The superficial morphology of the nanoparticles was observed using scanning electron microscopy (SEM). In Series 1, the 70:30 wt.% material (Figure 4a) exhibits an irregular and anisotropic structure with a striated surface. The 80:20 wt.% material (Figure 4b) shows a pseudo-spherical structure, while the 90:10 wt.% material (Figure 4c) presents larger structures with a “popcorn” morphology and a rough surface [27]. In Series 2, the 70:30 wt.% (Figure 4d) and 80:20 wt.% (Figure 4e) materials exhibit a “popcorn” morphology with a hole-like structure whereas the 90:10 wt.% material (Figure 4f) displays a cauliflower morphology [28]. Both series show an increase in particle size at higher AA concentrations, which is attributed to the formation of larger particles at elevated AA concentrations [28]. Additionally, the particle morphology is influenced by the synthesis method and the localization of functional groups [27].
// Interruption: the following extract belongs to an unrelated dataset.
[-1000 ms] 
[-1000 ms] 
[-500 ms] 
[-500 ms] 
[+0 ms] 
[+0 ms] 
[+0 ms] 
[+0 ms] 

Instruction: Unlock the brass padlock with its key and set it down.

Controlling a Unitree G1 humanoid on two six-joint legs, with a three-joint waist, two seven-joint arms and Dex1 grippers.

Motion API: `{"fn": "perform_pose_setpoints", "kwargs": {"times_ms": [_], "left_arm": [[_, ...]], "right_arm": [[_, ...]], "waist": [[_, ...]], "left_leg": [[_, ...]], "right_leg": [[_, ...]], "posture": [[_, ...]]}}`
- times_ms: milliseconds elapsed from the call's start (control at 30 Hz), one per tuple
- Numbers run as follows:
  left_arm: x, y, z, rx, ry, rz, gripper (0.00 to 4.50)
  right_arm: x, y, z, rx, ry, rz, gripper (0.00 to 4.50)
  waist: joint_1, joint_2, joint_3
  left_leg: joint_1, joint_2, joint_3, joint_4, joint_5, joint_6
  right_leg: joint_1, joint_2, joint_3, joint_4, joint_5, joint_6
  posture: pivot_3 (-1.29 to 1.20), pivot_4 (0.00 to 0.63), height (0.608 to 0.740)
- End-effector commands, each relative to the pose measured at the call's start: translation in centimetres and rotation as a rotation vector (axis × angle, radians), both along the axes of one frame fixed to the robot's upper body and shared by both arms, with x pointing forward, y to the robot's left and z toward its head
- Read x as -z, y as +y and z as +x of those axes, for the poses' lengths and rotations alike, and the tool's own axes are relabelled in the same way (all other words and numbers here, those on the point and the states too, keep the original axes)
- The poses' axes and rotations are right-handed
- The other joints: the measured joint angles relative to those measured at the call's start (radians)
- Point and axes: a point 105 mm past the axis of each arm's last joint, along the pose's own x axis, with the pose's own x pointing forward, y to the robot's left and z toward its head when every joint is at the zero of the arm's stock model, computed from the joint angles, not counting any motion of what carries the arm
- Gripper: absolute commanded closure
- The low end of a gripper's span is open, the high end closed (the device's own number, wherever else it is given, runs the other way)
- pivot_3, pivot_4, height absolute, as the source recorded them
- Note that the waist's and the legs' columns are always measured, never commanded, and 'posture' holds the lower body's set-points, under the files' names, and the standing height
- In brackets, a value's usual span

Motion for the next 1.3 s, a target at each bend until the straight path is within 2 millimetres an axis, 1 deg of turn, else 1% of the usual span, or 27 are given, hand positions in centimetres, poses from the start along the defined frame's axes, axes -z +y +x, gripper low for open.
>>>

3.1.4. Rheology Properties of Polymers Nanoparticles

Oscillatory rheology was used to evaluate the viscous properties of latex [29].

Viscosity of Polymers Nanoparticles

All dispersions exhibited a decrease in viscosity as temperature increased, a trend observed across all polymers, particularly those with lower acrylic acid (AA) concentrations. Figure 5a,b shows the viscosity as a function of shear rate at 30 °C, 40 °C, 50 °C, and 60 °C for the 70:30 wt.% materials from Series 1 and Series 2, respectively. As the temperature approaches the LCST of ~37 °C, the particles contract, resulting in a reduction in particle size, flow resistance, and viscosity [21,30,31]. Polymeric dispersions display two distinct behaviors during the stress sweep; (i) at 0.01 ≤ $\dot{\gamma }$/s⁻¹ ≤ 10, the dispersions undergo thinning due to particle alignment in the flow and the breakup of polymer chain interactions (van der Waals and hydrogen bonds) [31], and (ii) between 10 and 100 s⁻¹, they exhibit a Newtonian behavior, with viscosity linearly dependent on shear-induced chain alignment [29,30,32].

4. Conclusions

Polymeric materials exhibit typical characteristics of smart materials, such as pH and thermo-responsiveness, along with high stability. As temperature increases, a decrease in particle size (Dz) and viscosity is observed, particularly for materials near their LCST, which is attributed to enhanced hydrophobic interactions and particle contraction. Zeta potential analysis shows stable colloidal systems, although particle stability decreases above the LCST due to disruptions in polymer chain interactions. SEM analysis reveals distinct morphologies, including “popcorn” and “cauliflower” structures, influenced by the concentration of AA and the functional group distribution. Overall, these characteristics make the materials suitable for use in the oil industry (acidification processes), where controlled particle behavior and colloidal stability are crucial.